BEGIN Data extract

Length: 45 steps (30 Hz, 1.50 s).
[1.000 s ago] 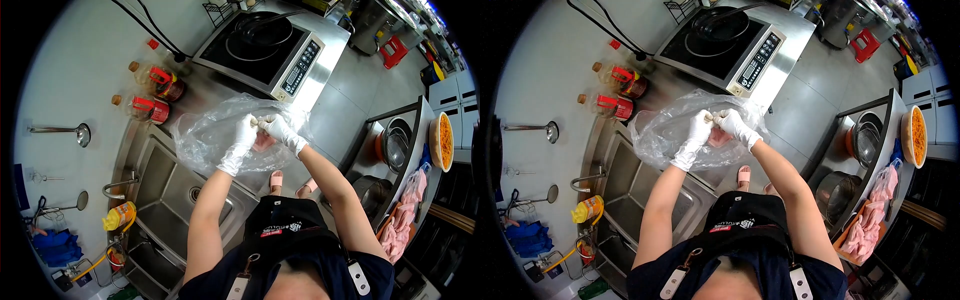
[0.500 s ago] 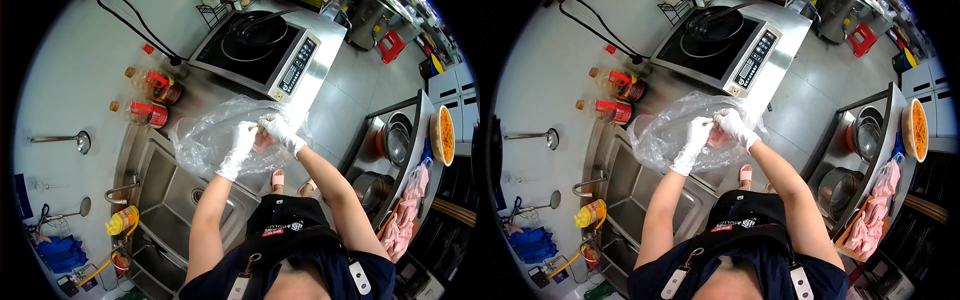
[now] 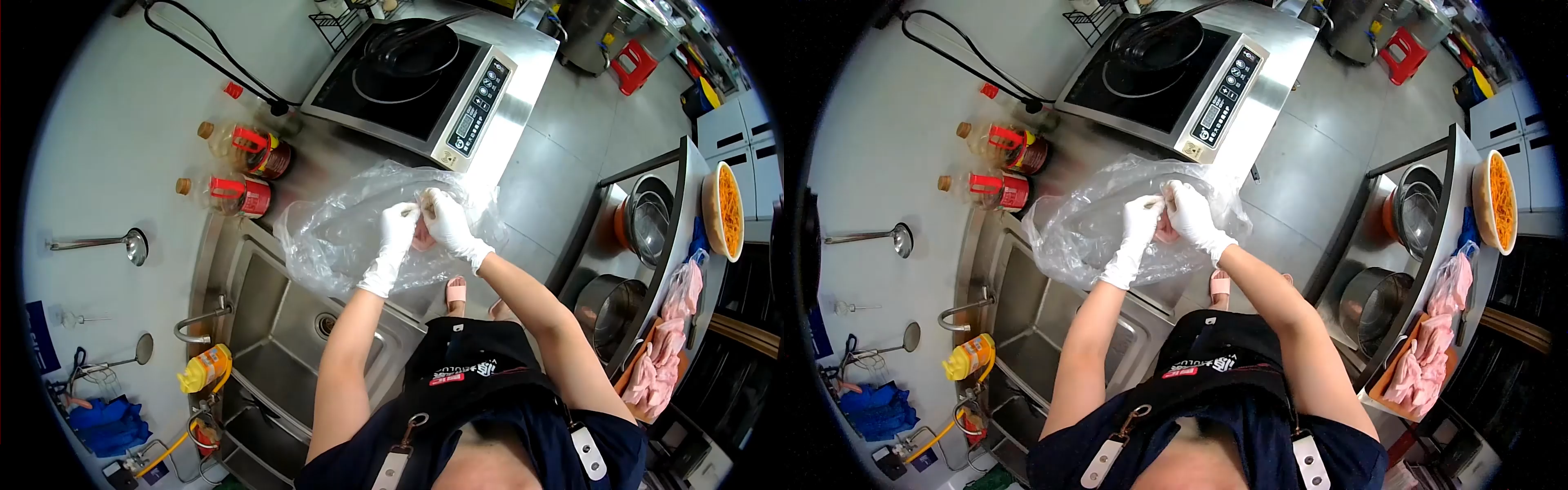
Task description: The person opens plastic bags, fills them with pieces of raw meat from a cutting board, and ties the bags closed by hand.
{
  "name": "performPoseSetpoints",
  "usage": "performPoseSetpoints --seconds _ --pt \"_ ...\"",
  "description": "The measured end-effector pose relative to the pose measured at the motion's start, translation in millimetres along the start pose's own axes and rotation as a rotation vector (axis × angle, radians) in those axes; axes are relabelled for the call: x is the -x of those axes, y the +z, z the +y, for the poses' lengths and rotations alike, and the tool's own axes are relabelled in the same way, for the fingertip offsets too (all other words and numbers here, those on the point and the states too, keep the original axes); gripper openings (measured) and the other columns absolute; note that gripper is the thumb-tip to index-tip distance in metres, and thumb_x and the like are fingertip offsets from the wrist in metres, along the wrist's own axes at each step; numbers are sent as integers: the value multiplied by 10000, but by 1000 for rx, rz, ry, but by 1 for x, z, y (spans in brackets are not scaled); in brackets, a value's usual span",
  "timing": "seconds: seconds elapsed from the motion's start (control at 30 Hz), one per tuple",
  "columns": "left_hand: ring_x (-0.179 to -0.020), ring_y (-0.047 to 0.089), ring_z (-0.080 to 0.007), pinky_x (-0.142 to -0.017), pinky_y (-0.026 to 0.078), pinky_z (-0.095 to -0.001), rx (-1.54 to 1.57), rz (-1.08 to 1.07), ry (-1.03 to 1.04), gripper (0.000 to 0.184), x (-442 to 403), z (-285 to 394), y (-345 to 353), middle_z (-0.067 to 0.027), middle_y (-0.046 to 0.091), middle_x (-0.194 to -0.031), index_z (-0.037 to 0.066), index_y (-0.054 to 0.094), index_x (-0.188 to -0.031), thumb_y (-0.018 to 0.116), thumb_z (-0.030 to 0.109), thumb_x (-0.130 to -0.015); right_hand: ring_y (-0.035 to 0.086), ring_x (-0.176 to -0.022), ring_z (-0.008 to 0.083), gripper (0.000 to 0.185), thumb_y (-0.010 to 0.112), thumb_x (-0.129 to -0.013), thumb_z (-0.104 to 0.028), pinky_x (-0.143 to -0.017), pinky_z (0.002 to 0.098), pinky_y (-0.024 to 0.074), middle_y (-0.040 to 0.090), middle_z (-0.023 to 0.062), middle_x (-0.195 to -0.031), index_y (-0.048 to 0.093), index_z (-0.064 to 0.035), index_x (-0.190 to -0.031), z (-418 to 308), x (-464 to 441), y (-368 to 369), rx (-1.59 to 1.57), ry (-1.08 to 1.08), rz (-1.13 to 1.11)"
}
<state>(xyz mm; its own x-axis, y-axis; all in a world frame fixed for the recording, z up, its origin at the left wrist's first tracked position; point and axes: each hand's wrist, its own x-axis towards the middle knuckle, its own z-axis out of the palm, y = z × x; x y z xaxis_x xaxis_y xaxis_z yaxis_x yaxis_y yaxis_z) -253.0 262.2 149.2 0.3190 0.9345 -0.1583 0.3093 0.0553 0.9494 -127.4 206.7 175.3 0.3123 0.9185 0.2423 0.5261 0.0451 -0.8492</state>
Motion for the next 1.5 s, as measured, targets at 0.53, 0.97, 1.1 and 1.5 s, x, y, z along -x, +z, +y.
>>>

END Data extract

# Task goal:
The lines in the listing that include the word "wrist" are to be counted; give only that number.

# Answer:
2